An analysis of Palestinian social networking sites (.pdf) shows an interest in the hunger strikers, but also mass dissatisfaction with Palestinian leadership - both in the West Bank and in Gaza (via Daily Alert).
The "Hunger Games" – hunger strikes by prisoners in administrative detention held without what they see as due process – began in Egypt, and spilled over into the Gulf states, Saudi Arabia, Kuwait, and Bahrain, generating much attention and proving quite successful. Governments have shown they do not know how to cope with people willing to risk their lives for what is presented as a struggle for freedom and legal rights. This tactic has been adopted by the Palestinians, and as reflected on social networking sites, the Palestinians perceive that Israel too is hard pressed to cope with the quiet protest, that the expected damage to Israel’s image is substantial, and that therefore Israel ultimately will be forced to change its policy. This can be seen as an "upgrade" of the idea of shuhada, in that individuals are willing to sacrifice their lives for the Palestinian cause without mass killing.
The relative calm in the security situation and the events in the Arab world are channeling attention to domestic affairs, both in Gaza under the Hamas government and in the West Bank under the Palestinian Authority. An open and highly critical discussion is underway about the Palestinian leadership, its inability to achieve a solution to the Palestinian problem, and its inability to handle domestic affairs such as the economy, unemployment, corruption, and civil society institutions. Some users have expressed increasingly evident dissatisfaction with both the Gazan and the West Bank leaderships and are seeking ideas on cultivating a new leadership that champions social power, and not necessarily the struggle against Israel.

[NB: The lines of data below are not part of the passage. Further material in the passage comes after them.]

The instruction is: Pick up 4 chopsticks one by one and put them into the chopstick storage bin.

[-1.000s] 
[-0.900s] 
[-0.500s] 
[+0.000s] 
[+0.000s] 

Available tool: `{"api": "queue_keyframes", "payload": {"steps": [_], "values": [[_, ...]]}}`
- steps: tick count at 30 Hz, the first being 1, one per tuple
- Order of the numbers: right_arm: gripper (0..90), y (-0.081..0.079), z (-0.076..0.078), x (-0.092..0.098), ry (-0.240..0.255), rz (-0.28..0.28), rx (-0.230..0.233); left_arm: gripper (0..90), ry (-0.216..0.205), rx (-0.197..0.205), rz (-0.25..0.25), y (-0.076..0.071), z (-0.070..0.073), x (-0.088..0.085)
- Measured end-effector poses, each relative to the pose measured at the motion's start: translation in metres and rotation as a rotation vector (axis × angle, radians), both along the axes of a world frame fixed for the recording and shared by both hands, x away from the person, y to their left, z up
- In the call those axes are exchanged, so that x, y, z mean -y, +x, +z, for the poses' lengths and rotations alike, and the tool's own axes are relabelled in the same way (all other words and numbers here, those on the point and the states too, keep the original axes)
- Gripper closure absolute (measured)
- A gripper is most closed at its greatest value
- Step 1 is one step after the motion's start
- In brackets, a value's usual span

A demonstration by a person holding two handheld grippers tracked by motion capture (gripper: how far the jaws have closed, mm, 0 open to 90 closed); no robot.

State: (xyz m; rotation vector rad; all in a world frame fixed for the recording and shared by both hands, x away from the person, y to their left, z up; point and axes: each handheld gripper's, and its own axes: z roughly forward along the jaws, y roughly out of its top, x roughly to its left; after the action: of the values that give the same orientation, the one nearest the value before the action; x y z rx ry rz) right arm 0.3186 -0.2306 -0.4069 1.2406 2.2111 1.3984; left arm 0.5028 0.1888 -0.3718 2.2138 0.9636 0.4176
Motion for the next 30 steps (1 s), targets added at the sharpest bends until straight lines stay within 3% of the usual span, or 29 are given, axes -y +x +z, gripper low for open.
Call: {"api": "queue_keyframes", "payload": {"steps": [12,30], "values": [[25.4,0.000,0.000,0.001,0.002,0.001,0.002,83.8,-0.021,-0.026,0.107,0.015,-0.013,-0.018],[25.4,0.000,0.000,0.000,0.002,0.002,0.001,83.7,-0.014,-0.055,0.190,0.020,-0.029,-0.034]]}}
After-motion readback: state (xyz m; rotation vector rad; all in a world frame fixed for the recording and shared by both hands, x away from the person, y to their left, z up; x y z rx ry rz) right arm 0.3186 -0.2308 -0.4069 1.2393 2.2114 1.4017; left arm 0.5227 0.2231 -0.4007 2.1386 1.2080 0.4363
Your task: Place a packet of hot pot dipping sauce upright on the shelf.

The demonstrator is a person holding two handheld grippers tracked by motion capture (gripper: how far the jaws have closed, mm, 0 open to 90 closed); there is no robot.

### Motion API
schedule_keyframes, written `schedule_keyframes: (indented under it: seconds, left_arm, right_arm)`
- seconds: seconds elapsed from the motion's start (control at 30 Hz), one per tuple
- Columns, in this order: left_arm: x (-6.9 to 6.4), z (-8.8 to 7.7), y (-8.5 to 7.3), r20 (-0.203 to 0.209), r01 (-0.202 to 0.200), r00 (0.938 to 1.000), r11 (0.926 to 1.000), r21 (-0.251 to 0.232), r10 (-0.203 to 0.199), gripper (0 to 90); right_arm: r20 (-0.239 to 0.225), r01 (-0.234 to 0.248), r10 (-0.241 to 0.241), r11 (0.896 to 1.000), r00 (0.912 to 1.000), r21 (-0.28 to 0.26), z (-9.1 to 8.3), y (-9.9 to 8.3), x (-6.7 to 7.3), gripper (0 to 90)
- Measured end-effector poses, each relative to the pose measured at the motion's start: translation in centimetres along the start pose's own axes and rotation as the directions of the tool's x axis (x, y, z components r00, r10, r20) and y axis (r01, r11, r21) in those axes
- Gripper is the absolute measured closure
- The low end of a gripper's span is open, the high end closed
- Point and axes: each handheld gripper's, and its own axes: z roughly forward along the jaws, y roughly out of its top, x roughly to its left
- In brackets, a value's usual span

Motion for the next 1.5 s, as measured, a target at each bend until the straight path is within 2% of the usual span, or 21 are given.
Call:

Part of the dissatisfaction no doubt results from Abbas's Police State:
The repression also extends beyond Palestinian outlets. In July 2009, the Palestinian Authority banned Al-Jazeera from operating in the West Bank after the news channel reported on allegations that Abbas and former Gaza security chief Mohammad Dahlan were accomplices in the death of Yasser Arafat. In January 2011, following its publication of internal documents related to Israeli-Palestinian peace negotiations known as the "Palestine Papers," Palestinian security officers (among others) attempted to storm Al-Jazeera's Ramallah offices.
These and other incidents have had a chilling effect on reporting. As former Palestinian intelligence official Fahmi Shabaneh remarked in 2010, "al-Jazeera and other Arab media outlets... are afraid to publish anything that angers the Palestinian Authority."
Amid such accounts, in April 2011, Human Rights Watch issued a 35-page report titled "No News is Good News: Abuses Against Journalists by Palestinian Security Forces." It revealed that Palestinian journalists in the West Bank "have had their equipment confiscated and been arbitrarily detained, barred from traveling abroad, assaulted, and in one case, tortured, by Palestinian security services."
There is another big story going on regarding the increasing stifling of dissent. That's just one story of many that the New York Times is paying no attention to. But if it is something that perpetuates the conflict between Israel and the Palestinians or, lacking context, makes Israel look bad, the New York Times won't miss it.